## ACTIVITY
Restate word for word the lines of the listing below, from its first line through the line with "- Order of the", without the pictures.

## DATA
════════════════

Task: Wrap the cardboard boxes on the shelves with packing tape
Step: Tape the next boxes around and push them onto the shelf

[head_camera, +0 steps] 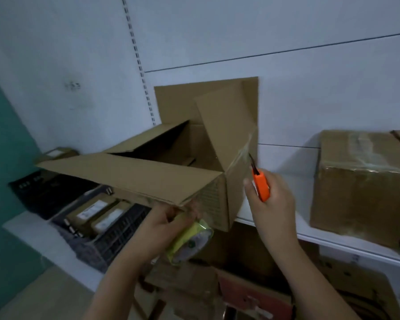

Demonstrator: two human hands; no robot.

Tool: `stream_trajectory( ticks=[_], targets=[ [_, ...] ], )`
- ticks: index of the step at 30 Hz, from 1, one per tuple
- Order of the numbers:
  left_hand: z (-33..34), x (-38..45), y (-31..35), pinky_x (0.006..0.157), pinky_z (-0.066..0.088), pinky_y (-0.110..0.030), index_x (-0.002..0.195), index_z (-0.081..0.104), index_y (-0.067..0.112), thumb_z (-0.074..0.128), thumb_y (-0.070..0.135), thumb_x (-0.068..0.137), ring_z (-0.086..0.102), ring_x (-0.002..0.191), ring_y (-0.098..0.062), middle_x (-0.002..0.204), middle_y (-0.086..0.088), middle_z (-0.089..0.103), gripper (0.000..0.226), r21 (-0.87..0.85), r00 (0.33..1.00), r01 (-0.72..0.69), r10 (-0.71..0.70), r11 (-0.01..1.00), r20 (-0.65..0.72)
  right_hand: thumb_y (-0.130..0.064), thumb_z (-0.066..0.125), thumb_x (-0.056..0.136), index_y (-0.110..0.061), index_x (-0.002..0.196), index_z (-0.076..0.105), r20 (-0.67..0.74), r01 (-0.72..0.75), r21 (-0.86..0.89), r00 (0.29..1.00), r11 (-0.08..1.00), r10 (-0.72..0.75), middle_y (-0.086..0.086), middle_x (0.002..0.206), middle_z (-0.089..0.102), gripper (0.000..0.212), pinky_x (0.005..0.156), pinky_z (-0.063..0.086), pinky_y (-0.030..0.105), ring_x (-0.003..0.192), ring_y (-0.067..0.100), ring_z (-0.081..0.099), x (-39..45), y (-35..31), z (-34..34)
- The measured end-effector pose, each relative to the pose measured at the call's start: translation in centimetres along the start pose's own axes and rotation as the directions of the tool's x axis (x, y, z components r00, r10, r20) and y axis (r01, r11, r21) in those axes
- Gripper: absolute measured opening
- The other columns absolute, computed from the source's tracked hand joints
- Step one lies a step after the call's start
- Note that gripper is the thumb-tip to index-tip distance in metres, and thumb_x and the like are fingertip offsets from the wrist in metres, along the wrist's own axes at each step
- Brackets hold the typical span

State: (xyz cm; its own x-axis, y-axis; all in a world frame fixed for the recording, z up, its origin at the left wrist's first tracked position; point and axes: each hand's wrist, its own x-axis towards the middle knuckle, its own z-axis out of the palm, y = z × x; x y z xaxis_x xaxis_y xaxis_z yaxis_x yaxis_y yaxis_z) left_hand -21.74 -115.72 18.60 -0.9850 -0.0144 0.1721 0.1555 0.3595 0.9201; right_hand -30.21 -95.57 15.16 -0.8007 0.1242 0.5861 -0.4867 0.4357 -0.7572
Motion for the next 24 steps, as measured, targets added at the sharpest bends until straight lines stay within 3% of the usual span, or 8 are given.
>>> stream_trajectory(
  ticks=[3, 6, 7, 9, 11, 14, 20, 24],
  targets=[
    [-4.8, -1.5, -0.7, 0.059, 0.048, -0.02, 0.074, 0.071, 0.02, 0.058, 0.009, 0.097, 0.064, 0.063, -0.007, 0.07, 0.002, 0.069, 0.029, 0.057, 0.99, -0.059, 0.066, 0.997, -0.126, -0.046, 0.062, 0.091, -0.029, 0.124, 0.061, -0.042, 0.037, 0.032, 0.998, 0.999, -0.036, -0.01, 0.111, 0.055, 0.037, 0.079, 0.035, 0.007, 0.093, -0.001, 0.051, 0.7, -3.0, 1.2],
    [-10.0, -2.5, -1.8, 0.059, 0.048, -0.03, 0.075, 0.068, 0.029, 0.06, 0.026, 0.095, 0.059, 0.062, -0.012, 0.069, 0.003, 0.064, 0.021, 0.078, 0.962, -0.167, 0.18, 0.983, -0.206, -0.054, 0.059, 0.091, -0.033, 0.125, 0.06, -0.028, 0.089, -0.036, 0.996, 0.995, -0.09, -0.011, 0.111, 0.056, 0.04, 0.083, 0.042, 0.023, 0.099, 0.004, 0.052, 3.2, -5.7, 2.6],
    [-11.4, -2.7, -2.1, 0.06, 0.048, -0.034, 0.075, 0.068, 0.031, 0.061, 0.031, 0.09, 0.059, 0.064, -0.014, 0.072, 0.003, 0.064, 0.017, 0.059, 0.948, -0.202, 0.211, 0.978, -0.238, -0.058, 0.056, 0.091, -0.03, 0.108, 0.065, 0.03, 0.06, -0.067, 0.998, 0.996, -0.058, -0.008, 0.099, 0.058, 0.034, 0.078, 0.046, 0.028, 0.09, 0.009, 0.056, 4.1, -6.2, 3.2],
    [-13.9, -2.9, -2.2, 0.062, 0.051, -0.029, 0.076, 0.07, 0.035, 0.065, 0.035, 0.091, 0.063, 0.07, -0.012, 0.079, 0.004, 0.068, 0.015, 0.042, 0.917, -0.273, 0.274, 0.961, -0.29, -0.064, 0.055, 0.09, -0.017, 0.073, 0.054, 0.179, -0.078, -0.143, 0.978, 0.987, 0.103, 0.005, 0.071, 0.056, 0.05, 0.067, 0.052, 0.04, 0.068, 0.024, 0.059, 5.6, -6.4, 4.2],
    [-15.5, -2.8, -2.1, 0.063, 0.052, -0.022, 0.078, 0.069, 0.038, 0.06, 0.032, 0.091, 0.065, 0.076, -0.007, 0.085, 0.008, 0.07, 0.016, 0.047, 0.901, -0.33, 0.329, 0.943, -0.282, -0.063, 0.058, 0.088, -0.013, 0.068, 0.05, 0.311, -0.191, -0.245, 0.913, 0.95, 0.264, 0.009, 0.062, 0.051, 0.054, 0.057, 0.048, 0.036, 0.054, 0.024, 0.055, 6.0, -6.2, 5.0],
    [-17.0, -1.9, -1.8, 0.065, 0.052, -0.023, 0.083, 0.067, 0.036, 0.057, 0.024, 0.095, 0.064, 0.078, -0.007, 0.087, 0.009, 0.068, 0.02, 0.08, 0.899, -0.376, 0.385, 0.923, -0.211, -0.058, 0.064, 0.087, -0.01, 0.079, 0.064, 0.389, -0.304, -0.198, 0.848, 0.932, 0.359, 0.005, 0.058, 0.049, 0.048, 0.045, 0.038, 0.024, 0.043, 0.014, 0.046, 5.6, -6.3, 5.2],
    [-17.7, 3.0, 1.4, 0.064, 0.049, -0.018, 0.089, 0.069, 0.016, 0.058, 0.017, 0.098, 0.061, 0.075, -0.006, 0.085, 0.008, 0.07, 0.014, -0.16, 0.896, -0.434, 0.405, 0.887, -0.181, -0.056, 0.049, 0.096, -0.01, 0.084, 0.053, 0.246, -0.476, 0.077, 0.86, 0.876, 0.446, 0.01, 0.055, 0.05, 0.048, 0.057, 0.042, 0.034, 0.047, 0.019, 0.046, 3.8, -5.9, 5.8],
    [-18.2, 9.6, 2.3, 0.084, 0.05, -0.037, 0.08, 0.072, 0.027, 0.061, 0.02, 0.096, 0.062, 0.085, -0.016, 0.088, 0.003, 0.07, 0.02, -0.427, 0.962, -0.273, 0.236, 0.862, -0.138, -0.058, 0.047, 0.097, -0.02, 0.09, 0.057, 0.044, -0.377, 0.153, 0.926, 0.914, 0.375, 0.008, 0.054, 0.048, 0.04, 0.059, 0.042, 0.036, 0.048, 0.018, 0.047, 2.6, -6.0, 6.2]
  ],
)
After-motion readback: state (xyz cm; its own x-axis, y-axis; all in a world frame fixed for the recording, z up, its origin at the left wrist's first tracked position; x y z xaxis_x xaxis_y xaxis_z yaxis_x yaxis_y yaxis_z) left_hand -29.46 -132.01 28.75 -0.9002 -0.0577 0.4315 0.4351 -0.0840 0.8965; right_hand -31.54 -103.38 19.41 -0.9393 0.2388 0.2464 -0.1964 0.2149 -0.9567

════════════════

## TASK RESULT
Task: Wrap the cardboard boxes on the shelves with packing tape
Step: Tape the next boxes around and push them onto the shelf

[head_camera, +0 steps] 

Demonstrator: two human hands; no robot.

Tool: `stream_trajectory( ticks=[_], targets=[ [_, ...] ], )`
- ticks: index of the step at 30 Hz, from 1, one per tuple
- Order of the numbers:

The output given here is complete.